Japan’s economy has demonstrated resilience yet again, marking its third consecutive quarterly expansion, according to provisional government data released on Tuesday. Robust export growth emerged as a key contributor, propelling the world’s third-largest economy to achieve an impressive annualized 6% expansion in the second quarter, surpassing market forecasts.
Economists surveyed by Reuters had predicted a 3.1% growth for the April-June quarter. However, the actual gross domestic product (GDP) figures exceeded expectations, revealing a more moderate quarterly expansion of 1.5%, outperforming the anticipated 0.8% growth.
In response to the positive economic news, the benchmark Nikkei 225 index enjoyed a slight uptick, gaining nearly 1% in trading. Simultaneously, the Japanese yen managed to recover some of its losses against the U.S. dollar. Despite these movements, Japanese government bonds across various tenures remained relatively stable.
While Tuesday’s GDP data suggests a continuing post-Covid recovery for Japan’s economy, experts are tempering long-term optimism due to the narrower gap between reality and expectations in quarterly growth.
Marcel Thieliant, Head of Asia-Pacific at Capital Economics, emphasized, “Japan’s economy expanded at an extremely rapid pace last quarter, but we expect a renewed slowdown across the second half of the year.”
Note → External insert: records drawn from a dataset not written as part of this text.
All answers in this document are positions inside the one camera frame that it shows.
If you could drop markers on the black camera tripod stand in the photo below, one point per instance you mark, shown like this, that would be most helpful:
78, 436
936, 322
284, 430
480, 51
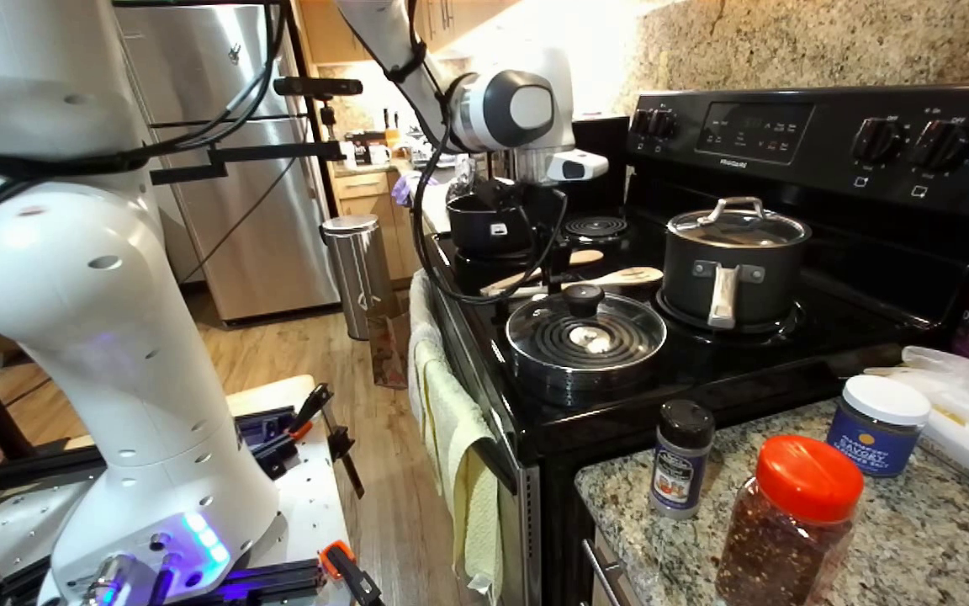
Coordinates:
303, 145

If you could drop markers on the black-lid small spice jar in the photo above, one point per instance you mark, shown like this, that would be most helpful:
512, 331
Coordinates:
681, 460

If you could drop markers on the dark grey cooking pot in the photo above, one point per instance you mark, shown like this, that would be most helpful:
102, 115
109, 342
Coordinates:
730, 281

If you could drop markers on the wooden base cabinet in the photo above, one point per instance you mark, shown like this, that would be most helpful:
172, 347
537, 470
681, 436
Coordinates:
378, 215

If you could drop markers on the black metal base frame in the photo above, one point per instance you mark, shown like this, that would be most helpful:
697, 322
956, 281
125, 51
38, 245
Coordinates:
278, 581

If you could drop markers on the wooden cooking spoon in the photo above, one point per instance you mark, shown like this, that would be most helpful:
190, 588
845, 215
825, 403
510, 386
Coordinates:
622, 277

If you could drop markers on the stainless steel fridge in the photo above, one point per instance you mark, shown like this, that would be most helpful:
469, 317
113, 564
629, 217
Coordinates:
251, 169

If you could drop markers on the steel trash can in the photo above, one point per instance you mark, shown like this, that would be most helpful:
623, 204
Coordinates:
351, 274

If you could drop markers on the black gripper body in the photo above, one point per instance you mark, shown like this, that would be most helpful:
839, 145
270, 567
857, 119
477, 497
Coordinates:
489, 230

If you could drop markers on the glass pan lid black knob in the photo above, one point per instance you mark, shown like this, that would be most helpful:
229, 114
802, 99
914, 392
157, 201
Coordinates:
587, 331

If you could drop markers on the pale yellow kitchen towel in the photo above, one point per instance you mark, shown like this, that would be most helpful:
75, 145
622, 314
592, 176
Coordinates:
457, 450

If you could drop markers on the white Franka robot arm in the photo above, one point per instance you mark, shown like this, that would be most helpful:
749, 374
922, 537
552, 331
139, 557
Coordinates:
82, 305

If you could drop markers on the wooden spatula with hole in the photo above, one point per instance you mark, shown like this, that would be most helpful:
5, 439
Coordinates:
587, 258

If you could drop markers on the black stereo camera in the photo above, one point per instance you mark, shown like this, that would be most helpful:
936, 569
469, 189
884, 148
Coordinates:
319, 85

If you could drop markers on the white-lid blue jar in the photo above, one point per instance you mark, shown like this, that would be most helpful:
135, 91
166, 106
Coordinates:
875, 433

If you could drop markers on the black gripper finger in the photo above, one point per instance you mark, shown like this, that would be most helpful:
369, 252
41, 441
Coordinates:
480, 274
530, 270

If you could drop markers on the red-lid spice jar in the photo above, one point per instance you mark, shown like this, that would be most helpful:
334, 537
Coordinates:
788, 528

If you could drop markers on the white wood-edged mounting board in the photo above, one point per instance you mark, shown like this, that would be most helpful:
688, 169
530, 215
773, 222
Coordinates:
303, 505

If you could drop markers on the black electric stove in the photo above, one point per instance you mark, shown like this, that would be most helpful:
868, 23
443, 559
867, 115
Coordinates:
799, 145
He further noted, “However, the details of the report weren’t as impressive as the headline. Instead, nearly all of the increase in output was driven by a 1.8%-point boost from net trade. That marked the second-largest contribution from net trade in the 28-year history of the current GDP series, with only the bounce back in exports from the first lockdown at the beginning of the pandemic providing a larger boost.”
A standout feature of the report was the rebound in exports, which surged by 3.2% compared to the previous quarter. This notable increase was largely attributed to a spike in car shipments. In contrast, imports experienced a significant dip of 4.3% over the same time period.
Delving beyond the optimistic headline GDP growth figures, it becomes evident that the Bank of Japan may soon shift away from its ultra-easy monetary stance.
An unexpected annualized drop of 0.5% in private consumption expenditure, combined with subdued capital expenditure, suggests muted domestic demand, despite the first sequential increase in employee compensation over seven quarters.
This shift comes as inflation has consistently exceeded the Bank of Japan’s 2% target for 15 consecutive months. In a noteworthy move last July, the Japanese central bank decided to loosen its yield curve control over the 10-year Japanese government bond, aiming to establish a more sustainable ultra-easy monetary stance.
As Japan’s economy demonstrates both resilience and fragility, the nation is faced with navigating a delicate economic landscape that necessitates careful policy considerations. The GDP surge reflects the resilience of the nation’s economic recovery, while the underlying factors signal potential challenges ahead. Balancing these dynamics will be crucial for Japan’s sustained growth and financial stability in the months to come.